- WHAT YOU SHOULD DO -
Look through the material below. Copy every line with the string "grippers" in it.

COLLECTED MATERIAL START

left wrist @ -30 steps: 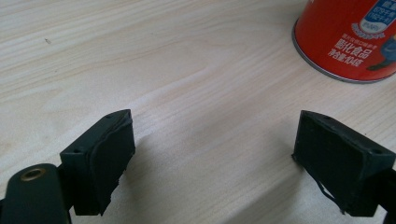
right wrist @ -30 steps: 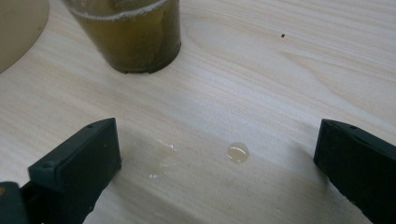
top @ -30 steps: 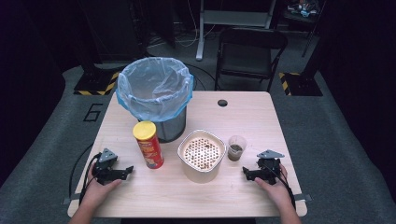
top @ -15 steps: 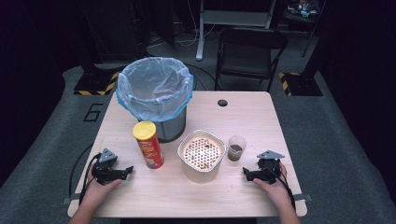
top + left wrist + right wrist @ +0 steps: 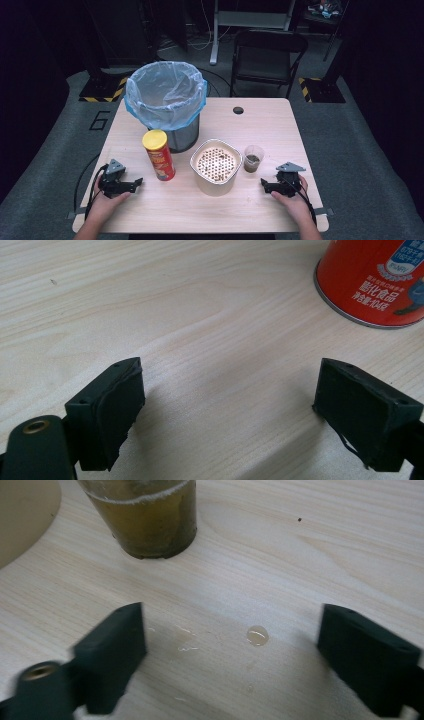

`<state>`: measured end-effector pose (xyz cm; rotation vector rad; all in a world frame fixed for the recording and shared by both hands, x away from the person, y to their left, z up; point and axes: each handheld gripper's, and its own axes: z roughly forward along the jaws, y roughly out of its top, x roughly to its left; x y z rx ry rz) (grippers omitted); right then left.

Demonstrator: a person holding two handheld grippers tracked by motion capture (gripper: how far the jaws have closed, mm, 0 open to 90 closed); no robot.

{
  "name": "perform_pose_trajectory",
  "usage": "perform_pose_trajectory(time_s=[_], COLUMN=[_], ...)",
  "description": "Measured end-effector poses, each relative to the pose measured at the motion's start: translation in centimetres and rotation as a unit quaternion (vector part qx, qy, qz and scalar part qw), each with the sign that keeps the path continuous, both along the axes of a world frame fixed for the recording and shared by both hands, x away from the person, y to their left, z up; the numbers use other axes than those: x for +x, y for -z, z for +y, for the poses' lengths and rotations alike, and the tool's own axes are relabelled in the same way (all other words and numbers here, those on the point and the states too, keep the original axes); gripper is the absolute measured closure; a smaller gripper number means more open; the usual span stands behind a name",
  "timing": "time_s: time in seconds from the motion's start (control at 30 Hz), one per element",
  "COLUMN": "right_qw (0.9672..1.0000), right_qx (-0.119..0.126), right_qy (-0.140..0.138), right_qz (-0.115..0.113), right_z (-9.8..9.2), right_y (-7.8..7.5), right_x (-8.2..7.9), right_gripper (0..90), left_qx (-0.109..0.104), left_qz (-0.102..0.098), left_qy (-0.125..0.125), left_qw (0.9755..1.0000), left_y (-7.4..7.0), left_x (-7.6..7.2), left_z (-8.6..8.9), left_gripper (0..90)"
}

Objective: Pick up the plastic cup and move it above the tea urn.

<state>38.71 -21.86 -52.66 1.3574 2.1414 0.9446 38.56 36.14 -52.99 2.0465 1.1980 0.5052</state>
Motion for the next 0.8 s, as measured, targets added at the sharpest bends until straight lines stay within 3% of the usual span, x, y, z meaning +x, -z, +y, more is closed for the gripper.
perform_pose_trajectory(time_s=[0.13,0.23,0.43,0.53,0.57,0.8], right_qw=[0.9999,0.9998,0.9992,0.9985,0.9987,0.9982], right_qx=[-0.005,0.008,0.02,0.03,0.021,0.021], right_qy=[-0.006,-0.014,-0.035,-0.045,-0.045,-0.051], right_qz=[0.012,0.015,-0.008,-0.006,-0.009,-0.022], right_z=[0.2,0.5,1.9,2.7,2.9,3.8], right_y=[-0.4,-1.3,-3.3,-3.7,-3.8,-4.3], right_x=[-0.2,-0.7,-1.1,-1.0,-0.9,0.5], right_gripper=[22.4,22.3,17.4,14.4,14.3,14.7], left_qx=[0.0,-0.004,0.002,0.002,0.001,0.002], left_qz=[0.0,-0.006,0.0,0.0,0.0,0.0], left_qy=[0.0,-0.006,0.001,-0.001,-0.001,0.001], left_qw=[1.0,1.0,1.0,1.0,1.0,1.0], left_y=[0.0,0.1,0.0,0.0,0.0,0.0], left_x=[0.0,-0.1,-0.1,-0.1,-0.1,-0.1], left_z=[0.0,-0.1,0.0,0.0,0.0,0.0], left_gripper=[12.2,12.2,12.2,12.2,12.2,12.2])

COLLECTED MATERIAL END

- ANSWER TO THE EXERCISE -
`<state>`: measured end-effector pose (xyz cm; rotation vector rad; all in a world frame fixed for the recording and shared by both hands, x away from the person, y to their left, z up; point and axes: each handheld gripper's, and its own axes: z roughly forward along the jaws, y roughly out of its top, x roughly to its left; x y z rx ry rz) (grippers omitted); right then left.
Demonstrator: a person holding two handheld grippers tracked by motion capture (gripper: how far the jaws have closed, mm, 0 open to 90 closed); no robot.

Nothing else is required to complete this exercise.